Supreme Court rejects urgent unionist plea to send independence leaders back to jail
Magistrates will not put pardons immediately on hold as requested, but final decision on legal challenges is still pending
Spain’s Supreme Court has rejected a legal plea to "urgently" send Catalan independence leaders back to prison and suspend the pardons granted by the Spanish government last week.
While a final decision on the matter is still pending, the provisional ruling signals that magistrates in the court that originally convicted the nine leaders of sedition for their role in the 2017 referendum push don’t see grounds for reversing the pardons without first hearing both parts.

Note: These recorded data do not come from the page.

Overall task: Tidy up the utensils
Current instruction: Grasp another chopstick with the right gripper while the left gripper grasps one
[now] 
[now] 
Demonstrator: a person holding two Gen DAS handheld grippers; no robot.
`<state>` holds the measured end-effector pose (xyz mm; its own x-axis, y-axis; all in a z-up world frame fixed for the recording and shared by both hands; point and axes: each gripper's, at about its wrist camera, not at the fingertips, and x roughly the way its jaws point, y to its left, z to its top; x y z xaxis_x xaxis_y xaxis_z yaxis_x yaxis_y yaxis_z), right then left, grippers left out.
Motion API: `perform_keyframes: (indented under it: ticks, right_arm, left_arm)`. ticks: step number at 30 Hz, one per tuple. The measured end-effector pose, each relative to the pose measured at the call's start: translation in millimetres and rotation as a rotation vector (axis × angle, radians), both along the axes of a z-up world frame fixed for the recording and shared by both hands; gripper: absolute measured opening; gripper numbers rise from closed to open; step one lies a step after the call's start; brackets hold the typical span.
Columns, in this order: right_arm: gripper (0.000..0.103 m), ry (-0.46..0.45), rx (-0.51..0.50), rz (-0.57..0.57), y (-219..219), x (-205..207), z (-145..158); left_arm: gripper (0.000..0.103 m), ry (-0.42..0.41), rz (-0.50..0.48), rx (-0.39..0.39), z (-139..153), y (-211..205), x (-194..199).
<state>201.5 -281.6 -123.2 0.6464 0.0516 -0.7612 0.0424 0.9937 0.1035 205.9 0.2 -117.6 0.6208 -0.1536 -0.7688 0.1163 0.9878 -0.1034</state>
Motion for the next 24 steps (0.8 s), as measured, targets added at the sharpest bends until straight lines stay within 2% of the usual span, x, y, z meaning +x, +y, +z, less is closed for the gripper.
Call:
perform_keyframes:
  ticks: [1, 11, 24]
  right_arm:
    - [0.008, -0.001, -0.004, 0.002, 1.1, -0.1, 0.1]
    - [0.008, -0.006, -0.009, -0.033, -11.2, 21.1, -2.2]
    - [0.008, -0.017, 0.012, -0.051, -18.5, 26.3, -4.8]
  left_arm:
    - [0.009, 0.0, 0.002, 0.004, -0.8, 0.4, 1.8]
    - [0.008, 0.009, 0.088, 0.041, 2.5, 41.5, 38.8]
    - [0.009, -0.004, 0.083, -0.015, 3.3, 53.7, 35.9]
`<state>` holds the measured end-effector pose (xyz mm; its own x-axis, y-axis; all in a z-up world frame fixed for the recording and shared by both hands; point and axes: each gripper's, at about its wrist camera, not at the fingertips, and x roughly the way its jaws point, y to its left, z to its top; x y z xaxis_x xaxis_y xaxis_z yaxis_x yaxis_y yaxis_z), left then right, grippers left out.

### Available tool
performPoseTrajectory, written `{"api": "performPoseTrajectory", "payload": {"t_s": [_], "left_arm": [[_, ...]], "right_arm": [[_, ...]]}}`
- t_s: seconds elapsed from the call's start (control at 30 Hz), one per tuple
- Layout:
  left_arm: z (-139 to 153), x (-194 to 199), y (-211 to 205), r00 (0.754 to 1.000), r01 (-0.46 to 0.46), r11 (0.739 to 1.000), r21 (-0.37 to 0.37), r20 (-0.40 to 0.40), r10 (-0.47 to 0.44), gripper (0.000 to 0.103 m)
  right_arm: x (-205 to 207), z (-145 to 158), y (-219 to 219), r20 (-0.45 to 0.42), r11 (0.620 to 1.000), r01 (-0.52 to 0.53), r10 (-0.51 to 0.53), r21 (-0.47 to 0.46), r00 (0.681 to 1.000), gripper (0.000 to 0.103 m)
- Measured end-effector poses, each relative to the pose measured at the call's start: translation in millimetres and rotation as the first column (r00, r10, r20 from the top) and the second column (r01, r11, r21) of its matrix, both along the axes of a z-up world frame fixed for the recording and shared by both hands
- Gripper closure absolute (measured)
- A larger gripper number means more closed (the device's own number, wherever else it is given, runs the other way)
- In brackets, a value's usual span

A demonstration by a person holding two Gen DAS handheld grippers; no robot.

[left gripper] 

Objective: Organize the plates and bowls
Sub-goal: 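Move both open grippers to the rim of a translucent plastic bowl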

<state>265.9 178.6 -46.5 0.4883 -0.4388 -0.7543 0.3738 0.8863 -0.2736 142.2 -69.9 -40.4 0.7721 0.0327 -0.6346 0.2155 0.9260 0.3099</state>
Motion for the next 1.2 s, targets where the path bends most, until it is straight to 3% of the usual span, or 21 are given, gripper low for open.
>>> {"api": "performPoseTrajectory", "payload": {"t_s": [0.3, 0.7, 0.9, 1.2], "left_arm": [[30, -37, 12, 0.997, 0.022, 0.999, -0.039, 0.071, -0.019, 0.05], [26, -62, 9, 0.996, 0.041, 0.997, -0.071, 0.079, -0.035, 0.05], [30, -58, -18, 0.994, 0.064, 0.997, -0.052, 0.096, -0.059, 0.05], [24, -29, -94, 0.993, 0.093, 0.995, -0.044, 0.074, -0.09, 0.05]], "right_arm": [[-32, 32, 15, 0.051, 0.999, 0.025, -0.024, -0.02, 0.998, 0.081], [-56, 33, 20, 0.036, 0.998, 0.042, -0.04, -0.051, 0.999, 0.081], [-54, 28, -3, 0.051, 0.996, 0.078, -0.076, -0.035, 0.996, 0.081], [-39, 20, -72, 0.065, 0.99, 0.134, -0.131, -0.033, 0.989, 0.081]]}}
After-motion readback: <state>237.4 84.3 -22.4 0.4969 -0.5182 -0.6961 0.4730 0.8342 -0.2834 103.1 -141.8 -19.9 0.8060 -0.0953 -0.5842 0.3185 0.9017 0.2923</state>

The nine politicians and activists spent around 3.5 years behind bars, including a lengthy pre-trial detention. They were found guilty of sedition for leading Catalonia’s referendum push and attempt to declare independence from Spain in the fall of 2017, and sentenced to prison for up to 13 years.
The pardons were greenlighted by the Spanish government on June 22, with the Socialist president Pedro Sánchez defending the "public utility" of the measure in the face of heated criticism from opposition right-wing unionist parties.
"These pardons directly benefit nine people, but the Spanish government is thinking of the hundreds of thousands of Catalans who have sympathy for those in prison," he said in a televised address on Tuesday.